SUPPLIED INFORMATION

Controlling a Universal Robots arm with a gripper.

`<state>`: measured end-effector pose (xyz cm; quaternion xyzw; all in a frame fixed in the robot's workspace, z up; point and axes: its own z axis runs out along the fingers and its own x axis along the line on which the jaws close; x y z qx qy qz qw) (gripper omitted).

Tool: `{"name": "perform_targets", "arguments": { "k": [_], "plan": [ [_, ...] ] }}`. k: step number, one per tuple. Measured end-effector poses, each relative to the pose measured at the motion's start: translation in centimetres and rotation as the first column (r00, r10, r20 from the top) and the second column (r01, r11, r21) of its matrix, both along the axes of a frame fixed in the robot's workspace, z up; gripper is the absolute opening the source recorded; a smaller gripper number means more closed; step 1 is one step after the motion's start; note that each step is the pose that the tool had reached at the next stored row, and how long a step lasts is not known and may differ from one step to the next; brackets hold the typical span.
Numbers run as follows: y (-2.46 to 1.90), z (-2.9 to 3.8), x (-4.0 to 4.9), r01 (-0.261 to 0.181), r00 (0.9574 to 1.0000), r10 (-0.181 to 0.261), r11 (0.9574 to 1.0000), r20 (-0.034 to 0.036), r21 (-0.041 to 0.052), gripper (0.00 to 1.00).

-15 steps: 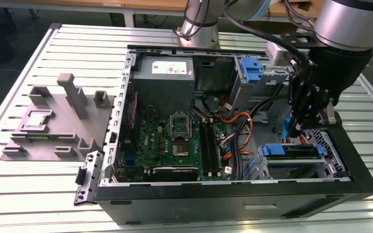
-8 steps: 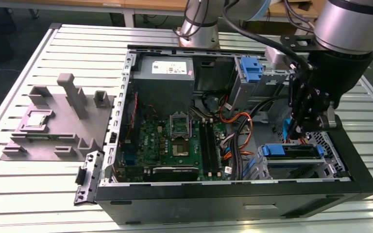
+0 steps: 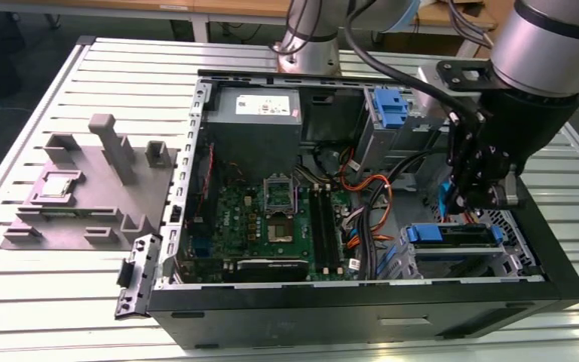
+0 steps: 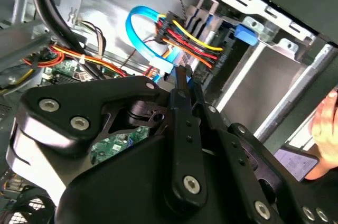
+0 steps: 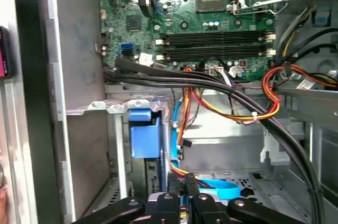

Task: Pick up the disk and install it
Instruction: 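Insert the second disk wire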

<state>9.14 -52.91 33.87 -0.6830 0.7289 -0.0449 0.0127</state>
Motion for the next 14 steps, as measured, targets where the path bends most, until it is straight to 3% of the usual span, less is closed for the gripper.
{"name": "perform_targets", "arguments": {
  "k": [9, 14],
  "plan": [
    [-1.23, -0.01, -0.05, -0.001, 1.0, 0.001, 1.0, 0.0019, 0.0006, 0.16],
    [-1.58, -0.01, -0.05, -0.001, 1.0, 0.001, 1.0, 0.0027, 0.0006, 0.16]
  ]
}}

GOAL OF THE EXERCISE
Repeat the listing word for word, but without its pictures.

RESULT FOR THIS EXERCISE
Controlling a Universal Robots arm with a gripper.

`<state>`: measured end-effector pose (xyz cm; quaternion xyzw; all in a frame fixed in the robot's workspace, z up; point and axes: its own z axis runs out along the fingers and its own x axis along the line on which the jaws close; x y z qx qy qz qw) (gripper omitted).

Tool: `{"name": "perform_targets", "arguments": { "k": [_], "plan": [ [_, ...] ] }}`. k: step number, one per tuple. Measured end-effector poses, each relative to the pose measured at the motion's start: translation in centimetres and rotation as the first column (r00, r10, r20 from the top) and the second column (r01, r11, r21) of its matrix, both along the axes of a frame fixed in the robot's workspace, z up; gripper is the absolute opening the source recorded; a smaller gripper number means more closed; step 1 is one step after the motion's start; note that each step is the pose that the tool had reached at the next stored row, and how long a step lasts is not known and may differ from one step to the next; brackets hold the typical span.
Numbers run as follows: y (-2.46 to 1.90), z (-2.9 to 3.8), x (-4.0 to 4.9), r01 (-0.261 to 0.181), r00 (0.9574 to 1.0000), r10 (-0.181 to 0.261), r11 (0.9574 to 1.0000), r20 (-0.034 to 0.036), r21 (-0.041 to 0.052), gripper (0.00 to 1.00).

-15 steps: 
-8 steps: 
+0 steps: 
+0 steps: 
+0 steps: 

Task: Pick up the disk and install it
Instruction: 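Insert the second disk wire
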
<state>9.14 -52.91 33.87 -0.6830 0.7289 -0.0449 0.0127</state>
Motion for the next 14 steps, as measured, targets where the path bends most, until it is straight to 3% of the usual span, less is closed for the gripper.
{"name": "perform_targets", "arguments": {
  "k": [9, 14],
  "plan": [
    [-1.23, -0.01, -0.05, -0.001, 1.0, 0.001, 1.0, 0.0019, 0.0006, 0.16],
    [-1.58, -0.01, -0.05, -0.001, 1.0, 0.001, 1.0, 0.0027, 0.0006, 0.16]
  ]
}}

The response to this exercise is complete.